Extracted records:
BEGIN

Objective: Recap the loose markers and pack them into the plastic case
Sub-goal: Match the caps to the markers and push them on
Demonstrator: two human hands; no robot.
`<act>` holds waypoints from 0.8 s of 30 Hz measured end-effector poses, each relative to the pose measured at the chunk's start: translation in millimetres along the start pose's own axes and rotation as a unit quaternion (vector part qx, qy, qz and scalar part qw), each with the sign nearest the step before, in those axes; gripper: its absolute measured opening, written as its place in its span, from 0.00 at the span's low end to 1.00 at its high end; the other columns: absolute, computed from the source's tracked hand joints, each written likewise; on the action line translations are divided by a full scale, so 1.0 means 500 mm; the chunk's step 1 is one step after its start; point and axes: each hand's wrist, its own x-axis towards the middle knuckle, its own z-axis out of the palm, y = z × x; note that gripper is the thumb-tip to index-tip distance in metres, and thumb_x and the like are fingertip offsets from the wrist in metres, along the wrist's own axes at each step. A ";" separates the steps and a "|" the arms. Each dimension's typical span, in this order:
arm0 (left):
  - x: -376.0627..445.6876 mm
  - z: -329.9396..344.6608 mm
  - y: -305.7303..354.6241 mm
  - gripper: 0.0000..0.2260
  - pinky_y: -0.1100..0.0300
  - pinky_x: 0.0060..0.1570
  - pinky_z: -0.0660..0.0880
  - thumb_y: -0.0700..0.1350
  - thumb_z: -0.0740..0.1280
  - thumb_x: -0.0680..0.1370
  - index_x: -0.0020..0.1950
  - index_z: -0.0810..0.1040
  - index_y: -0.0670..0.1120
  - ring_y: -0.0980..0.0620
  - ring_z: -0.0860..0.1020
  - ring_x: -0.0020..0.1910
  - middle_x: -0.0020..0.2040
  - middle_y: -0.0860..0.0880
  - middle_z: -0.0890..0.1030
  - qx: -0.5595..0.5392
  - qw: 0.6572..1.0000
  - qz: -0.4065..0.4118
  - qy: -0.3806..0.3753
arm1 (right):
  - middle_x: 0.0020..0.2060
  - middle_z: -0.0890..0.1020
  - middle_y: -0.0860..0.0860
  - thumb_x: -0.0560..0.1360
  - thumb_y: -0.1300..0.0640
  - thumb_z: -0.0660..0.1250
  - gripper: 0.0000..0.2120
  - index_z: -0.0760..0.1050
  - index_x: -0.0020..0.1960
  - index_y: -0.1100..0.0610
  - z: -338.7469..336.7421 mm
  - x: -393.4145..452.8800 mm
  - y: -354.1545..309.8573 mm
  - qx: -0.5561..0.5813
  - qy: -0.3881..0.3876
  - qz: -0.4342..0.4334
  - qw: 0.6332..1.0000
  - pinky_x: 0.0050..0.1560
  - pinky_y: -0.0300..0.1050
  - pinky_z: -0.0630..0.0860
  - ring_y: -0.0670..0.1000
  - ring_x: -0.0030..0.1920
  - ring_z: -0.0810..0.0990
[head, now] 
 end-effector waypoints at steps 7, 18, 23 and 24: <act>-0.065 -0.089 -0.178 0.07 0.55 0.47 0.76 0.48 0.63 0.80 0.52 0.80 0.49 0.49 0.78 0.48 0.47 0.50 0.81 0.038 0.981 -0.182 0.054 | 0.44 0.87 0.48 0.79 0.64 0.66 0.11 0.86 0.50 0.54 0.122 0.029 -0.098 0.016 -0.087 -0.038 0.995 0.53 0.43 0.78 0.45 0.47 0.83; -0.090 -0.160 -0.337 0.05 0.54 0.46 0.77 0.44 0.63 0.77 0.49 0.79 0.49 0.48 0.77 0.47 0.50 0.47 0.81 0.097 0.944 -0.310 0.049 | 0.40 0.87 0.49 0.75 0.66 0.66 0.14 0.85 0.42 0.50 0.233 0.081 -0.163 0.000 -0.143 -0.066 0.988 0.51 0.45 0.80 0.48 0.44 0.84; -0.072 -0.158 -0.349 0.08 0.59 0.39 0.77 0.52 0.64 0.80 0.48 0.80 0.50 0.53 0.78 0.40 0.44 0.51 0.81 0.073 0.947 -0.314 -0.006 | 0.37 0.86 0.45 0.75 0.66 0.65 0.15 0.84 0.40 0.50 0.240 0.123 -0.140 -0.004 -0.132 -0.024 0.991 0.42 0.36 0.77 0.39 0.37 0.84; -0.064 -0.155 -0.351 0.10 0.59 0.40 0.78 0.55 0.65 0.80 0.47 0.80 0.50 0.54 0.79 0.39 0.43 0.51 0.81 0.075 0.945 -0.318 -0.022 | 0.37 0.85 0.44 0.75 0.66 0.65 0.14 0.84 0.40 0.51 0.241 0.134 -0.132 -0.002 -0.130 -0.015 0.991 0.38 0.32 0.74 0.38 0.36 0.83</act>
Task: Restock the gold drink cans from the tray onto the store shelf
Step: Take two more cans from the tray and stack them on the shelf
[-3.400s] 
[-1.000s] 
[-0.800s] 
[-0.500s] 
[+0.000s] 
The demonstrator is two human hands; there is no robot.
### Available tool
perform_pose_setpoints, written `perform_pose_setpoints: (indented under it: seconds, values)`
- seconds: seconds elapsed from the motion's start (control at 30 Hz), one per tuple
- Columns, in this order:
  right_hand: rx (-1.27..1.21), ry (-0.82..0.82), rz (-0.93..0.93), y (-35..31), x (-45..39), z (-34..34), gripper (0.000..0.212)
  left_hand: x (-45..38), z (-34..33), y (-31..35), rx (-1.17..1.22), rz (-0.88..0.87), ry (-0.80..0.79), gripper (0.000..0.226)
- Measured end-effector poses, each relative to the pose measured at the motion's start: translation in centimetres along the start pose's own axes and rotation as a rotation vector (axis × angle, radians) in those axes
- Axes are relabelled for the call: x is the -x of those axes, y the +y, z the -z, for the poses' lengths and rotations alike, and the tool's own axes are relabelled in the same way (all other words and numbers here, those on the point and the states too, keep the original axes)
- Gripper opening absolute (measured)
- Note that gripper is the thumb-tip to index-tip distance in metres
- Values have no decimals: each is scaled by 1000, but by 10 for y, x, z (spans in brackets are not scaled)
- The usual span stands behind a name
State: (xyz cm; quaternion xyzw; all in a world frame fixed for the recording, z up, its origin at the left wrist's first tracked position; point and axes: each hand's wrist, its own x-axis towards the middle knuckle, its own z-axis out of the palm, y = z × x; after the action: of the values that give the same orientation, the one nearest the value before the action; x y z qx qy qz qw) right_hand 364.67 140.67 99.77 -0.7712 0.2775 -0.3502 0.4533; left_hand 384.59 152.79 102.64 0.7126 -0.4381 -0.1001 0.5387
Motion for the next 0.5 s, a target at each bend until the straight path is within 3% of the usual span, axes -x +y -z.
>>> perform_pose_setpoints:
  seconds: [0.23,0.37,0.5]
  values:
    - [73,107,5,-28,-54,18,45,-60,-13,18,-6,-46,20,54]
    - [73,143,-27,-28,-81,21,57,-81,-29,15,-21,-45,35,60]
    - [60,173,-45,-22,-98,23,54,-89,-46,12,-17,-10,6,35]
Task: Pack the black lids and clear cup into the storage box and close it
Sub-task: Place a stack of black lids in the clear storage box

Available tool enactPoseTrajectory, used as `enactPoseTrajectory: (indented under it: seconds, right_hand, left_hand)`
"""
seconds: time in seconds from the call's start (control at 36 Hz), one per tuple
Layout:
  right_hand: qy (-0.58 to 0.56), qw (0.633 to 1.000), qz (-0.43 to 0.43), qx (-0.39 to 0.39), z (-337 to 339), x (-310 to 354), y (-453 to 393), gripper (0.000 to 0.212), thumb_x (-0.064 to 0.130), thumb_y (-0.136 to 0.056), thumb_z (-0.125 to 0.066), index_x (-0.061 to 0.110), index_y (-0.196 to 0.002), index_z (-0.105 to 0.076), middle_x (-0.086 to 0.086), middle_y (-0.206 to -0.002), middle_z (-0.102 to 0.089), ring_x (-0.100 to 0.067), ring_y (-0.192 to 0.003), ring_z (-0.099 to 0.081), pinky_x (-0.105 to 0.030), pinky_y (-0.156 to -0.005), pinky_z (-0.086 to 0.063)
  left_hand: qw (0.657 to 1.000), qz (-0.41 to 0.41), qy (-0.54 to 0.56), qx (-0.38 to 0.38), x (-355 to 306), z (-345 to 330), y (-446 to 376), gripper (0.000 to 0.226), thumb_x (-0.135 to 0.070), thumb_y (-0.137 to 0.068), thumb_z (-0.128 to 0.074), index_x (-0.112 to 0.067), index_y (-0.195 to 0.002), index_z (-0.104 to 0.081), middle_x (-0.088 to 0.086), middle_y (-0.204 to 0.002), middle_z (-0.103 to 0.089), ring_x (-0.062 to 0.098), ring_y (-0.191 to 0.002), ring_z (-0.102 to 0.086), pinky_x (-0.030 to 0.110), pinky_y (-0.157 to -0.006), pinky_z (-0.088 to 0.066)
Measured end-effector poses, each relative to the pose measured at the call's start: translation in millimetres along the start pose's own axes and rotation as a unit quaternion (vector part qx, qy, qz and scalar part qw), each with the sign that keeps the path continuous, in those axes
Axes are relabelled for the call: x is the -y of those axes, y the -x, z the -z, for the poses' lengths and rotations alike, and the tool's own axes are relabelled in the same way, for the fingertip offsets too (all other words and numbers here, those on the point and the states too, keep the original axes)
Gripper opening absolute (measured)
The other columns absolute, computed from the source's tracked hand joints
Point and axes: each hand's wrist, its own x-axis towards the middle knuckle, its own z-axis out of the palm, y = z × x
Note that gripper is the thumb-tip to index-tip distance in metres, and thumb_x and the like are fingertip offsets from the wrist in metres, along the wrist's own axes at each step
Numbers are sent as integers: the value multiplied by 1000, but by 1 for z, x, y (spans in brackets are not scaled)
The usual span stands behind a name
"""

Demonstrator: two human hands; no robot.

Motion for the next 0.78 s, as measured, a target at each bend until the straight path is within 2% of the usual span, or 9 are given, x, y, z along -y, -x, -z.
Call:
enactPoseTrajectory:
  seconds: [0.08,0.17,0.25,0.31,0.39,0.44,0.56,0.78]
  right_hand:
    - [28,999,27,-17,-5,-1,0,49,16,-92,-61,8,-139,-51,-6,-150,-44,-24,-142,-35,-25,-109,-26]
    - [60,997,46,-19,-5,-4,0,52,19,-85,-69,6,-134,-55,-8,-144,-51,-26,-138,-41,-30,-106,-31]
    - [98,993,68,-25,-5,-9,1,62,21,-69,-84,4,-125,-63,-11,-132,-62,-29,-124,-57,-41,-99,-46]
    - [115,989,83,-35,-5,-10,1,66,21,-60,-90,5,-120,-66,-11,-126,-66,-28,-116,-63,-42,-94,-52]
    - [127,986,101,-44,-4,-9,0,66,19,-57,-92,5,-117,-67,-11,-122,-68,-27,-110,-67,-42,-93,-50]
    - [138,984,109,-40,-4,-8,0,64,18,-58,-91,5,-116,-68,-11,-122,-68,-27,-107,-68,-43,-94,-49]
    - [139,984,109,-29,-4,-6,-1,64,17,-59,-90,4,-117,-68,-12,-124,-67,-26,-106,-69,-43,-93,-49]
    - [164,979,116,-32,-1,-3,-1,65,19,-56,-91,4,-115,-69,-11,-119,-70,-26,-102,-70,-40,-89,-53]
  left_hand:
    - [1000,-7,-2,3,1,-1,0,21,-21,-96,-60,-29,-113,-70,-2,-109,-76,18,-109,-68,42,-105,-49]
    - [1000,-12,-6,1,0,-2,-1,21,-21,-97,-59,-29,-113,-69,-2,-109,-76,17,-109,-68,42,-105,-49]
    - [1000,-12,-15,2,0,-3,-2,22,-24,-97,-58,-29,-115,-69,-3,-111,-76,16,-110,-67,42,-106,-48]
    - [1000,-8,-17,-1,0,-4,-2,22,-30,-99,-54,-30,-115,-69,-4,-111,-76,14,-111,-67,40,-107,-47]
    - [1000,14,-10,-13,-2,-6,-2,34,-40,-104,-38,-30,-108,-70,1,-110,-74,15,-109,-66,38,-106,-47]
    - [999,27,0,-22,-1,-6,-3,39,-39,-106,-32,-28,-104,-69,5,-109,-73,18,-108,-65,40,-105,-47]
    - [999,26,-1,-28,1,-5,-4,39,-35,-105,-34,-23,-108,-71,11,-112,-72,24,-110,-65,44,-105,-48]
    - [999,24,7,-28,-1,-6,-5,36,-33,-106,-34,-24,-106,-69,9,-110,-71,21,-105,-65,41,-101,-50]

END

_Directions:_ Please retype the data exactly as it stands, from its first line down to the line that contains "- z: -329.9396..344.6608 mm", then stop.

_Problem solution:_
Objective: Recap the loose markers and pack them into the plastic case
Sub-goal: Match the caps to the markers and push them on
Demonstrator: two human hands; no robot.
`<act>` holds waypoints from 0.8 s of 30 Hz measured end-effector poses, each relative to the pose measured at the chunk's start: translation in millimetres along the start pose's own axes and rotation as a unit quaternion (vector part qx, qy, qz and scalar part qw), each with the sign nearest the step before, in those axes; gripper: its absolute measured opening, written as its place in its span, from 0.00 at the span's low end to 1.00 at its high end; the other columns: absolute, computed from the source's tracked hand joints, each written likewise; on the action line translations are divided by a full scale, so 1.0 means 500 mm; the chunk's step 1 is one step after its start; point and axes: each hand's wrist, its own x-axis towards the middle knuckle, its own z-axis out of the palm, y = z × x; note that gripper is the thumb-tip to index-tip distance in metres, and thumb_x and the like are fingertip offsets from the wrist in metres, along the wrist's own axes at each step. A ";" separates the steps and a "|" the arms. Each dimension's typical span, in this order:
arm0 (left):
  - x: -376.0627..445.6876 mm
  - z: -329.9396..344.6608 mm

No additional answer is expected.